—Et vous n’avez jamais retrouvé votre bracelet?
—Jamais! ce petit service où j’économisais six francs pour ma cousine m’a coûté cher; mon bracelet, perte sèche de 800 francs, 2 courses de voiture, plus une scène de mon mari furieux, suivie d’une bouderie de plusieurs jours.
—Voilà qui n’est pas encourageant, ai-je murmuré.
—Non, aussi personne, entendez-vous bien, fut-ce le grand Turc lui-même ou le Czar de toutes les Russies, personne ne me rattrapera à faire des commissions.»
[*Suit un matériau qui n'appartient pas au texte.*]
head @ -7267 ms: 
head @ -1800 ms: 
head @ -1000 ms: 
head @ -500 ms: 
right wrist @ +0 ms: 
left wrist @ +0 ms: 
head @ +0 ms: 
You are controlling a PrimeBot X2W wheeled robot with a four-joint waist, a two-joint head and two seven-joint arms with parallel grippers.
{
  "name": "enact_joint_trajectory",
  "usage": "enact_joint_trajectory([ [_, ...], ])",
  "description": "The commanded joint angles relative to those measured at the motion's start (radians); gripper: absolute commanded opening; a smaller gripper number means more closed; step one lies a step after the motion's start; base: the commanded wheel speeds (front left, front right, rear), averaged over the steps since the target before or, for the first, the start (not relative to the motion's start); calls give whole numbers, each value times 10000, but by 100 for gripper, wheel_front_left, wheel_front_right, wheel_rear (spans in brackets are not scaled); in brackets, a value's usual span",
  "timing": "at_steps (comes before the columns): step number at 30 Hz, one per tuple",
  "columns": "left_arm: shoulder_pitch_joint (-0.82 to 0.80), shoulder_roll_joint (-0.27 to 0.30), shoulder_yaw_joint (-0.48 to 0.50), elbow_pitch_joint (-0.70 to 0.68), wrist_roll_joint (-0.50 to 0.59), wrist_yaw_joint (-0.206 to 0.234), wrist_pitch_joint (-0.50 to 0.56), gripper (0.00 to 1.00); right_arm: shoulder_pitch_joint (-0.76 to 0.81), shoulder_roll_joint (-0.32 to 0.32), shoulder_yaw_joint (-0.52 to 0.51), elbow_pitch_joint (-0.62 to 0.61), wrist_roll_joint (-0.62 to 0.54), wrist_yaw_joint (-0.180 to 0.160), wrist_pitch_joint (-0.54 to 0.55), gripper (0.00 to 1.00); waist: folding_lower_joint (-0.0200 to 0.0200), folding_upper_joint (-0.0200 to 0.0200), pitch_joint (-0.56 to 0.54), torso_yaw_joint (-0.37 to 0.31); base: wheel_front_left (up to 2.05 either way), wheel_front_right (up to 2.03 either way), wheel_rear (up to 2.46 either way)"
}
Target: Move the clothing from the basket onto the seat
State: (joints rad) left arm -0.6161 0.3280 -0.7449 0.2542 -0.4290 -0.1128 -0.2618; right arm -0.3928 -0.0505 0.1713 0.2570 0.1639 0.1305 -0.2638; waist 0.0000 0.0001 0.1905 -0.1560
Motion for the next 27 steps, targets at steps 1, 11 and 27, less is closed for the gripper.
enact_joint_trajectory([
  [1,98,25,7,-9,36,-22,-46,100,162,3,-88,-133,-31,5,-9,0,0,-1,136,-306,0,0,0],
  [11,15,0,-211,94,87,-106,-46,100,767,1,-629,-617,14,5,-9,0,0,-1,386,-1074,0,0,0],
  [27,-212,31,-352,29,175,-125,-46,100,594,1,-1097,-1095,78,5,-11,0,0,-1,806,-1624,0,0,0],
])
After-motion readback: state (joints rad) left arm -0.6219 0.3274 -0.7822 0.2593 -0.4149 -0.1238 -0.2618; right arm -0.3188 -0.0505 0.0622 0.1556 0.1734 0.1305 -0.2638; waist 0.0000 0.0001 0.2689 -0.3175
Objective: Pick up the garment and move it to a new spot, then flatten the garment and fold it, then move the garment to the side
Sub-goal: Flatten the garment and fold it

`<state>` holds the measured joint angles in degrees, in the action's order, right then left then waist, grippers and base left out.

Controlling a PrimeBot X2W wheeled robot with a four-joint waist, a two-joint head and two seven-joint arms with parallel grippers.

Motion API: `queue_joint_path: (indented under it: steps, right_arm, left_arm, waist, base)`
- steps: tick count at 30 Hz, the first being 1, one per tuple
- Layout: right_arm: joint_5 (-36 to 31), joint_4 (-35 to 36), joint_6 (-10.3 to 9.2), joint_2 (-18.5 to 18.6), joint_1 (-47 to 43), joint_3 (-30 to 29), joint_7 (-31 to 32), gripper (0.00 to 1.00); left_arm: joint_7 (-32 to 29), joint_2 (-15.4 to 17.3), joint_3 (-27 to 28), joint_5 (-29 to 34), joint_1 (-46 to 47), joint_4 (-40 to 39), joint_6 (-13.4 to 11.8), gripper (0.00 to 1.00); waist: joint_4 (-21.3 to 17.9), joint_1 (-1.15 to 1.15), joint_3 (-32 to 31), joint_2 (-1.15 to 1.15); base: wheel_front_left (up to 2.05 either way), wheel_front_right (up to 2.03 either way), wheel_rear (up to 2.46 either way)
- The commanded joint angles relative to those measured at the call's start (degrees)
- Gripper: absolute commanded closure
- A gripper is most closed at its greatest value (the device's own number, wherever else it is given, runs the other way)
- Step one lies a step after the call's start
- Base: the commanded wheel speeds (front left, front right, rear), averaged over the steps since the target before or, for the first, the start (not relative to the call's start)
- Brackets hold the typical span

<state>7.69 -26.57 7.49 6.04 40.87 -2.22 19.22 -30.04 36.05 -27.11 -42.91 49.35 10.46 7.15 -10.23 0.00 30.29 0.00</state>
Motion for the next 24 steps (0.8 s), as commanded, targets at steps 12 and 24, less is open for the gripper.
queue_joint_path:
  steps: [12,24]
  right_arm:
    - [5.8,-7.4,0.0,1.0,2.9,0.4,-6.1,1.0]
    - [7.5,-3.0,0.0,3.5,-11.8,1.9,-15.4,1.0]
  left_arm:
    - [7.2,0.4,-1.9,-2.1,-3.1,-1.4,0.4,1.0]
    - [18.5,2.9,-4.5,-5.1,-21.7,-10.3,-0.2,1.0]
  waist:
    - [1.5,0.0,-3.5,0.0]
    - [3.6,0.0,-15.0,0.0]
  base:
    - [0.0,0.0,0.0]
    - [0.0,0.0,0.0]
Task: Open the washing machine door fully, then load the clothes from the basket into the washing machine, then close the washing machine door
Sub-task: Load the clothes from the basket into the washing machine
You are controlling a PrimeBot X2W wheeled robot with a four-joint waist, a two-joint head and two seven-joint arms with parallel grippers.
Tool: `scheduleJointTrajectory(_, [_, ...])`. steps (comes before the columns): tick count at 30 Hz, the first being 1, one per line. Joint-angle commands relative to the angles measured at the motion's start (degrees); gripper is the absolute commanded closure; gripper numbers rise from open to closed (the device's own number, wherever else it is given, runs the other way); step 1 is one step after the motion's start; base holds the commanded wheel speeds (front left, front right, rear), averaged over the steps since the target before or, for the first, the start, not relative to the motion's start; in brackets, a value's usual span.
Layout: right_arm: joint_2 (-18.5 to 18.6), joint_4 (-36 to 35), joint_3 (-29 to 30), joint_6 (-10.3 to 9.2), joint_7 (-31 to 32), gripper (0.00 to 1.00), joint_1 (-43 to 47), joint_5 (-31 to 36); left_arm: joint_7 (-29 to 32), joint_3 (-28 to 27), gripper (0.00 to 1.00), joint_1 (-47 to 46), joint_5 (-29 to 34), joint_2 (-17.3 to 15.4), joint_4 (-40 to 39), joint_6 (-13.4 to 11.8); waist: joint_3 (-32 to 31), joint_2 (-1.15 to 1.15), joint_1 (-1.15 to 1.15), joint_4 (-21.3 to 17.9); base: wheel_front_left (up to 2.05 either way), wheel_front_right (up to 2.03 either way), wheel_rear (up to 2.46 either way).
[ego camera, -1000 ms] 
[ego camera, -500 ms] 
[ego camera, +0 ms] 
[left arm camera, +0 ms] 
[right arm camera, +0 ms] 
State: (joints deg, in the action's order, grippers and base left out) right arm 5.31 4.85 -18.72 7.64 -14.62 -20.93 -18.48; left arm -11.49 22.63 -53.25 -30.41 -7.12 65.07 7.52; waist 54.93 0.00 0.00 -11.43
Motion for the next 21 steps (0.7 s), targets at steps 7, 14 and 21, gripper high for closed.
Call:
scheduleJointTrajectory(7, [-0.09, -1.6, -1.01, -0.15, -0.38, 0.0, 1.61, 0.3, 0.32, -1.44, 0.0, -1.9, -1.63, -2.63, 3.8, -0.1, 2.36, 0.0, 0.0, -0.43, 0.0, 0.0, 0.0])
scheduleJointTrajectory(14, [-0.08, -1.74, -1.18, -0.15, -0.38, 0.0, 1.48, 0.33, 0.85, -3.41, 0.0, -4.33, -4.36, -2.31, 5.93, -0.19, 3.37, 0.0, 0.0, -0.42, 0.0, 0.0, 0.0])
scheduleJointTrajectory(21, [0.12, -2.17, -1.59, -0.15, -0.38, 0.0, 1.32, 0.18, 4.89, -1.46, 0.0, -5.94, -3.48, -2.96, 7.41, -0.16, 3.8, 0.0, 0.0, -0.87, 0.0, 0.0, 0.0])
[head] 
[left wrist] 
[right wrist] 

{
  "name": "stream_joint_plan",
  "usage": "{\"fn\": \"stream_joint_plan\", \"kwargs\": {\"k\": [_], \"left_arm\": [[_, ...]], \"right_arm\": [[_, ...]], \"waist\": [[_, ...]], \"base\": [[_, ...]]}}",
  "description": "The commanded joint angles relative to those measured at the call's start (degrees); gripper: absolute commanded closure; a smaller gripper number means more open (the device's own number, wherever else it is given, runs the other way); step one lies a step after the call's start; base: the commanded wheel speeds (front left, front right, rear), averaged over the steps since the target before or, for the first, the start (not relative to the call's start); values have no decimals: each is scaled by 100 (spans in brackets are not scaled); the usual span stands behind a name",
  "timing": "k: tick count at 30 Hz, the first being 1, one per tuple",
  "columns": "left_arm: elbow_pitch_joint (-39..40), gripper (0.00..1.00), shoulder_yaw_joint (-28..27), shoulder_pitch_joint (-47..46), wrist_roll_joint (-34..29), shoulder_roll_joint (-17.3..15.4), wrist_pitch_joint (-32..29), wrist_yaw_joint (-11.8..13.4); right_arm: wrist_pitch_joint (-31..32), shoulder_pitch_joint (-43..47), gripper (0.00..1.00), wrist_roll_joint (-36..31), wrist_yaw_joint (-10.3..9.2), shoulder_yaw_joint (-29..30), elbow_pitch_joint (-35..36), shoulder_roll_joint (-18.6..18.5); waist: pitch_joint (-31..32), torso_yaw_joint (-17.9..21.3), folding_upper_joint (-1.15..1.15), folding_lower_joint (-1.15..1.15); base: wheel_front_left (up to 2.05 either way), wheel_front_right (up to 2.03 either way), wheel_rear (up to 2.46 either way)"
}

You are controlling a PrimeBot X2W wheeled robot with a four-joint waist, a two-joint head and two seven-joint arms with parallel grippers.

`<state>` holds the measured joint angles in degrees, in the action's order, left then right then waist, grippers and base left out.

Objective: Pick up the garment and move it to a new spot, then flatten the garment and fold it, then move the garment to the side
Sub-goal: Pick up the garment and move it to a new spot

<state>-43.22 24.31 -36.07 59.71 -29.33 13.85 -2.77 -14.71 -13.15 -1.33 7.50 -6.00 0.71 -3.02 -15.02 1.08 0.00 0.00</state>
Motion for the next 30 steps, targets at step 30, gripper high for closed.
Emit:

Du Bon-Marché je me suis précipitée au Louvre pour chercher le béret, là ça marchera tout seul, pensai-je.
J’ai été reçue par de jeunes factrices, dédaigneuses, mises comme des gravures de mode, ces petites plébéiennes jouant à la grande Dame et se prenant au sérieux m’ont paru cocasses.
«Nous n’avons pas ce béret, et l’on m’a renvoyée à 2 ou 3 comptoirs.
—Je suis certaine que vous avez ce béret bleu marine dans vos catalogues.
«Il fallait le dire tout de suite, nous ne nous occupons pas ici des articles de province, écrivez pour le demander.
Hein! «écrivez pour le demander.» ce n’était donc pas la peine de me déranger pour venir le prendre.